Would you write out the data below exactly, with every line intact?

═══ PROVIDED MATERIAL ═══

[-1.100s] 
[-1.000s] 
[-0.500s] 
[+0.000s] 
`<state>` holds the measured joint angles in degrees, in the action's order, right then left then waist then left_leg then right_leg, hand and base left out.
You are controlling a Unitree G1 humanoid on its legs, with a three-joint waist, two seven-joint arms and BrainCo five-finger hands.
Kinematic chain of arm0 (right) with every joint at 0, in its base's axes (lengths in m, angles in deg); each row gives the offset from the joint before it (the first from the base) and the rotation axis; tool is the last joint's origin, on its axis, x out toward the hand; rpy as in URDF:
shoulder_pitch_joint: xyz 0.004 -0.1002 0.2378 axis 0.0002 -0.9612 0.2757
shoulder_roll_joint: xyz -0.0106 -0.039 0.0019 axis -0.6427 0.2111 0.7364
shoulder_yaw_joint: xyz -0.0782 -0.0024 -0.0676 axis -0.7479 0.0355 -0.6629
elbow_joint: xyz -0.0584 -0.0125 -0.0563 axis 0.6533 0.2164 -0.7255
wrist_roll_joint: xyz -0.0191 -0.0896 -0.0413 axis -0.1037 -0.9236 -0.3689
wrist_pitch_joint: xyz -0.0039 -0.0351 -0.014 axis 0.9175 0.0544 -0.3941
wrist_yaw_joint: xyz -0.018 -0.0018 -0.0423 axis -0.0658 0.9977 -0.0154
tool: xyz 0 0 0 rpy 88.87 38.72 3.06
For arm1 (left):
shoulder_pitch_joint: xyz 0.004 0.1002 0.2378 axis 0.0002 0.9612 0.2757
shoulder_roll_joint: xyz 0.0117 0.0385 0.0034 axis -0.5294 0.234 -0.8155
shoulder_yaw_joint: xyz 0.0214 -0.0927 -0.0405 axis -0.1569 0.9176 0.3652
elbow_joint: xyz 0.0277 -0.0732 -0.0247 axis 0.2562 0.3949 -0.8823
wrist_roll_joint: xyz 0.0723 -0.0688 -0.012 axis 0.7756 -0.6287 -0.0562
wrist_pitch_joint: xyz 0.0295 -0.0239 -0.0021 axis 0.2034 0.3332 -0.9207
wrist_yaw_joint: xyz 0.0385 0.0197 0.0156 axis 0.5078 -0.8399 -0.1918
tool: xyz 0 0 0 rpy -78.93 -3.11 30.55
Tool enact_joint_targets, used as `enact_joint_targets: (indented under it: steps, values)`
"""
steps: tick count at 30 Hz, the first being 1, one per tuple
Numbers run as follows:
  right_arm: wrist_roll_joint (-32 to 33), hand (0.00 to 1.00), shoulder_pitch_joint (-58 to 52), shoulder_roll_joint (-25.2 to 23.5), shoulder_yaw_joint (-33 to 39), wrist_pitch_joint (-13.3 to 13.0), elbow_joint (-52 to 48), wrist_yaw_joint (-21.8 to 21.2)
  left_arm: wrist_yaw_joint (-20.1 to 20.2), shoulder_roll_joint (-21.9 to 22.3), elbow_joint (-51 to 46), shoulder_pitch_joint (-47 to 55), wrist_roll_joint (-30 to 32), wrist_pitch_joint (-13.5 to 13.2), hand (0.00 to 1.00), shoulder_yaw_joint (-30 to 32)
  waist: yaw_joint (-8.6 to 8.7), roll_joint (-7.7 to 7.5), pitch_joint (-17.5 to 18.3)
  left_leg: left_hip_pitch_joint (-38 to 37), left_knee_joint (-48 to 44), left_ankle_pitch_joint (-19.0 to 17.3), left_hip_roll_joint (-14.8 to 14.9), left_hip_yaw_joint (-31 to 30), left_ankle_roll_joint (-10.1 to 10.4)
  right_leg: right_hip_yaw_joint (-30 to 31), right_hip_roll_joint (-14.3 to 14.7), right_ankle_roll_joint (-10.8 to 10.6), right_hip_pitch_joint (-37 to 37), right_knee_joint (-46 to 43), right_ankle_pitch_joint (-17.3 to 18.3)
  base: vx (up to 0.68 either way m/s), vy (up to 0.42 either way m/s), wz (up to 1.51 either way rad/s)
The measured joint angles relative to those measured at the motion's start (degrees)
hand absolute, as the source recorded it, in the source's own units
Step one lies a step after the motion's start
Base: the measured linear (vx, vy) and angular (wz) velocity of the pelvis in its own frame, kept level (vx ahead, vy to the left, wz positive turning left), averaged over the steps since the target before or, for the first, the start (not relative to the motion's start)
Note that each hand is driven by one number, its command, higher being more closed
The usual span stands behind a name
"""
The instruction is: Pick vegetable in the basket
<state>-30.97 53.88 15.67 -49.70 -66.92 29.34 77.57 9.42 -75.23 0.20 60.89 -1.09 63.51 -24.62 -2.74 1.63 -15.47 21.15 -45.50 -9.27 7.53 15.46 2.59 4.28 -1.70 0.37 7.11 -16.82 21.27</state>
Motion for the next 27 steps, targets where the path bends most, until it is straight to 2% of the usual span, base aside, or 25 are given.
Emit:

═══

### REPLY TO THE TASK
[-1.100s] 
[-1.000s] 
[-0.500s] 
[+0.000s] 
`<state>` holds the measured joint angles in degrees, in the action's order, right then left then waist then left_leg then right_leg, hand and base left out.
You are controlling a Unitree G1 humanoid on its legs, with a three-joint waist, two seven-joint arms and BrainCo five-finger hands.
Kinematic chain of arm0 (right) with every joint at 0, in its base's axes (lengths in m, angles in deg); each row gives the offset from the joint before it (the first from the base) and the rotation axis; tool is the last joint's origin, on its axis, x out toward the hand; rpy as in URDF:
shoulder_pitch_joint: xyz 0.004 -0.1002 0.2378 axis 0.0002 -0.9612 0.2757
shoulder_roll_joint: xyz -0.0106 -0.039 0.0019 axis -0.6427 0.2111 0.7364
shoulder_yaw_joint: xyz -0.0782 -0.0024 -0.0676 axis -0.7479 0.0355 -0.6629
elbow_joint: xyz -0.0584 -0.0125 -0.0563 axis 0.6533 0.2164 -0.7255
wrist_roll_joint: xyz -0.0191 -0.0896 -0.0413 axis -0.1037 -0.9236 -0.3689
wrist_pitch_joint: xyz -0.0039 -0.0351 -0.014 axis 0.9175 0.0544 -0.3941
wrist_yaw_joint: xyz -0.018 -0.0018 -0.0423 axis -0.0658 0.9977 -0.0154
tool: xyz 0 0 0 rpy 88.87 38.72 3.06
For arm1 (left):
shoulder_pitch_joint: xyz 0.004 0.1002 0.2378 axis 0.0002 0.9612 0.2757
shoulder_roll_joint: xyz 0.0117 0.0385 0.0034 axis -0.5294 0.234 -0.8155
shoulder_yaw_joint: xyz 0.0214 -0.0927 -0.0405 axis -0.1569 0.9176 0.3652
elbow_joint: xyz 0.0277 -0.0732 -0.0247 axis 0.2562 0.3949 -0.8823
wrist_roll_joint: xyz 0.0723 -0.0688 -0.012 axis 0.7756 -0.6287 -0.0562
wrist_pitch_joint: xyz 0.0295 -0.0239 -0.0021 axis 0.2034 0.3332 -0.9207
wrist_yaw_joint: xyz 0.0385 0.0197 0.0156 axis 0.5078 -0.8399 -0.1918
tool: xyz 0 0 0 rpy -78.93 -3.11 30.55
Tool enact_joint_targets, used as `enact_joint_targets: (indented under it: steps, values)`
"""
steps: tick count at 30 Hz, the first being 1, one per tuple
Numbers run as follows:
  right_arm: wrist_roll_joint (-32 to 33), hand (0.00 to 1.00), shoulder_pitch_joint (-58 to 52), shoulder_roll_joint (-25.2 to 23.5), shoulder_yaw_joint (-33 to 39), wrist_pitch_joint (-13.3 to 13.0), elbow_joint (-52 to 48), wrist_yaw_joint (-21.8 to 21.2)
  left_arm: wrist_yaw_joint (-20.1 to 20.2), shoulder_roll_joint (-21.9 to 22.3), elbow_joint (-51 to 46), shoulder_pitch_joint (-47 to 55), wrist_roll_joint (-30 to 32), wrist_pitch_joint (-13.5 to 13.2), hand (0.00 to 1.00), shoulder_yaw_joint (-30 to 32)
  waist: yaw_joint (-8.6 to 8.7), roll_joint (-7.7 to 7.5), pitch_joint (-17.5 to 18.3)
  left_leg: left_hip_pitch_joint (-38 to 37), left_knee_joint (-48 to 44), left_ankle_pitch_joint (-19.0 to 17.3), left_hip_roll_joint (-14.8 to 14.9), left_hip_yaw_joint (-31 to 30), left_ankle_roll_joint (-10.1 to 10.4)
  right_leg: right_hip_yaw_joint (-30 to 31), right_hip_roll_joint (-14.3 to 14.7), right_ankle_roll_joint (-10.8 to 10.6), right_hip_pitch_joint (-37 to 37), right_knee_joint (-46 to 43), right_ankle_pitch_joint (-17.3 to 18.3)
  base: vx (up to 0.68 either way m/s), vy (up to 0.42 either way m/s), wz (up to 1.51 either way rad/s)
The measured joint angles relative to those measured at the motion's start (degrees)
hand absolute, as the source recorded it, in the source's own units
Step one lies a step after the motion's start
Base: the measured linear (vx, vy) and angular (wz) velocity of the pelvis in its own frame, kept level (vx ahead, vy to the left, wz positive turning left), averaged over the steps since the target before or, for the first, the start (not relative to the motion's start)
Note that each hand is driven by one number, its command, higher being more closed
The usual span stands behind a name
"""
The instruction is: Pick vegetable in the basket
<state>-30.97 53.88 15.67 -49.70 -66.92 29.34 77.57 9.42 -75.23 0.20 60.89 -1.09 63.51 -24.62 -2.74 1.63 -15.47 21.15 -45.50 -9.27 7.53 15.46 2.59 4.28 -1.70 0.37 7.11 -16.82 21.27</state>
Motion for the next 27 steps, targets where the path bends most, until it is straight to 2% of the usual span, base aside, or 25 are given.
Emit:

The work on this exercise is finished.